American Values has said it raised more than $28 million last year, but that figure included $10 million in contributions from Gavin de Becker, a well-known security consultant — $9.7 million of which was refunded, records show.
The super PAC has said that the funds from Mr. de Becker, whose firm has provided security for Mr. Kennedy’s campaign, were “important bridge funding donations,” and that the money was returned to him when it wasn’t needed. “He continues to provide bridge funding, for example, $4 million he is donating in February,” Mr. Lyons said in a statement.
The super PAC also received $15 million last year from Timothy Mellon, a banking heir and businessman who also gave $10 million in 2023 to a super PAC supporting former President Donald J. Trump. Mr. Mellon’s role has raised eyebrows among some Democrats, with fears widespread in the party that Mr. Kennedy could siphon votes away from Mr. Biden.
After the ad ran on Sunday night, the Democratic National Committee accused Mr. Kennedy of serving as a “Trump stalking horse” seeking to undermine Mr. Biden. In response, the super PAC said the D.N.C. was “using every political trick it can think of” to keep Mr. Kennedy off the ballot. (Mr. Biden’s allies have indeed been trying to stave off potential third-party presidential candidates.)
American Values 2024 had $14.8 million on hand at the end of December, according to its year-end report filed on Jan. 31. The super PAC has said it planned to spend upward of $15 million to support the Kennedy campaign’s efforts to place his name on the ballot in 12 states — an effort that is being challenged by the D.N.C., which last week filed a complaint with the Federal Election Commission accusing the groups of improper coordination.

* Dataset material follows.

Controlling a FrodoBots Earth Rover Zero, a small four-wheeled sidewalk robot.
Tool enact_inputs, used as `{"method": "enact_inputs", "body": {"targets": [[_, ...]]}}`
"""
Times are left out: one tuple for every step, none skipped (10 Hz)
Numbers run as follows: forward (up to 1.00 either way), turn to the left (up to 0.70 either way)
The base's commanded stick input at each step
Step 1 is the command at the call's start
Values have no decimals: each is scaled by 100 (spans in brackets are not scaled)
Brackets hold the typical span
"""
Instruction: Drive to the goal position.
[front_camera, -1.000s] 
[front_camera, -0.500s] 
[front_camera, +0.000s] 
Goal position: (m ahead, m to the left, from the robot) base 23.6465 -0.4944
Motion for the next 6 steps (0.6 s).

Ms. Shanahan said that after her Feb. 2 phone call with Mr. Lyons, she sent the super PAC $4 million to help pay for a Super Bowl ad.

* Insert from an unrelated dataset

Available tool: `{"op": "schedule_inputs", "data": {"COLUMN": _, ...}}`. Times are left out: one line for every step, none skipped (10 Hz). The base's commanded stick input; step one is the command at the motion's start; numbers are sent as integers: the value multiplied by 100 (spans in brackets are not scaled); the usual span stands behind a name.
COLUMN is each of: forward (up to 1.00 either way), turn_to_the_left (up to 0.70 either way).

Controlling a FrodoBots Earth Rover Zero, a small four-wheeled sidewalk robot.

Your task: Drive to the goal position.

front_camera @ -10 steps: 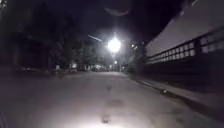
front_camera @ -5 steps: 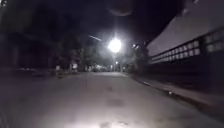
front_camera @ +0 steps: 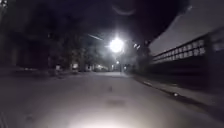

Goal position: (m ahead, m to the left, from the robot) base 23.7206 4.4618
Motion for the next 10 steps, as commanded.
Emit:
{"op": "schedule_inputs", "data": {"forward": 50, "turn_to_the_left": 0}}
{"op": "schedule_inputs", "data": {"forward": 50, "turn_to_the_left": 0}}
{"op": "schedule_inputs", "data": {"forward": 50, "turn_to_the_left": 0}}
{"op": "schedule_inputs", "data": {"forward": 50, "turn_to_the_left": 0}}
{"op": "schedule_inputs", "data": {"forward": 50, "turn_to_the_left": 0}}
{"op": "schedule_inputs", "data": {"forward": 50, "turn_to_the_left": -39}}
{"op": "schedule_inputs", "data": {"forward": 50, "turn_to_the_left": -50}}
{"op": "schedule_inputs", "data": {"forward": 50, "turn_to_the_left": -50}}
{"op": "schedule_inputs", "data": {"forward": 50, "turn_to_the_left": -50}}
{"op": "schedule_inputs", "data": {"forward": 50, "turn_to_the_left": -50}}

But the next day, a Saturday, Mr. Lyons told her that the ad they had been working on could not run because of concerns about laws that bar super PACs from coordinating with candidates. The ad included clips of Mr. Kennedy speaking to the camera, she said.
“Neither of us were willing to give up on the idea of the Super Bowl ad,” Mr. Lyons said. “He was being censored in so many different ways, such that many people in the United States did not know he was running, even though he’s been crisscrossing the country and working around the clock to get his message out.”
That night, Ms. Shanahan called a friend who had family connections to an ad agency, and got a recommendation for an editor in New York, who agreed on Sunday morning to take on the project. Another friend of Ms. Shanahan’s suggested “something retro,” she said.
Working with a small team, she said, “We spent the next 10 hours looking at every single retro ad we could find,” she said. “The Kennedy jingle got stuck in our head.” She had never seen the original advertisement, she said.
Mr. Lyons said he was brought into the ad production process once a rough cut had been put together, he said, and presented it to Paramount. “She was the driving force behind the decision to do this ad. When I heard about it, I loved the idea.”
Mr. Lyons said the network pushed back with concerns about whether the super PAC could use the original ad without legal worries. The group conferred with a lawyer, who said the 1960 ad was in the public domain.
Ms. Shanahan said there had been some concern that the Kennedy family might not approve of the ad. “They might be upset, but some might be thrilled,” she speculated. “What a beautiful homage to this wonderful family.”
Jim Rutenberg contributed reporting.